An integrated “source–grid–load–storage” model is established for simulation verification, and the main conclusions are as follows:
(1) A PQ responsibility modeling framework is established. Based on the pressure–state–response (PSR) approach, deviations in frequency, voltage, and harmonics are quantified into comparable indicators, and a mapping between deviations and economic costs is developed, providing the theoretical foundation for DRPPM design.
(2) A differentiated reward–penalty pricing mechanism (DRPPM) is constructed.
This mechanism converts PQ deviations into price signals through a continuous functional form, avoiding the discontinuity problems of traditional stepwise pricing. Simulation results show that under various ΔQ and Δp0 conditions, DRPPM significantly improves profit stability and enhances operational robustness.
(3) Four typical purchasing scenarios are compared. The results indicate that the comprehensive optimization model (Scenario 4) achieves the best performance in terms of purchasing cost, green power utilization, and PQ indicators. Compared with traditional modes, it reduces purchasing costs by approximately 12%, increases green power utilization to 74.9%, and achieves optimal frequency, voltage, and harmonic levels.
(4) Quantitative effects & mechanism (under PQ hard constraints). With frequency, voltage, THD and power factor enforced per
Table 1, the peak decreases from 3.15 MW to 2.82 MW (~10.5%), the valley increases by ~15%, and intra-day rolling forecasts reduce the 12:00–15:00 window’s relative error by ~15%.

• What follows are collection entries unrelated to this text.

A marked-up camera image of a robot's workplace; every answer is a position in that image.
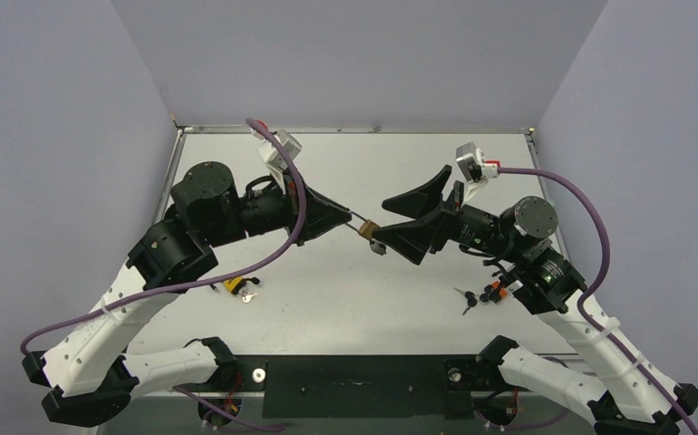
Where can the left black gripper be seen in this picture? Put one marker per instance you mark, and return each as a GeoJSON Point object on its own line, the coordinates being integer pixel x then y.
{"type": "Point", "coordinates": [327, 215]}

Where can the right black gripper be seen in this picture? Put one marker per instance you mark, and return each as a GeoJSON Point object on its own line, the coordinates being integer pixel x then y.
{"type": "Point", "coordinates": [449, 213]}

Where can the black key bunch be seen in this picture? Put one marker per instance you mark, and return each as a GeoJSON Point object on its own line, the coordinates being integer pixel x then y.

The proposed framework demonstrates computational feasibility for quasi-real-time operation while acknowledging practical dependencies on data infrastructure and user cooperation. Future efforts will focus on enhancing algorithmic robustness and validation through pilot projects. This work provides a balanced approach to optimizing economic efficiency, energy performance, and power quality management, offering valuable insights for sustainable operation of high-energy-consumption green power parks.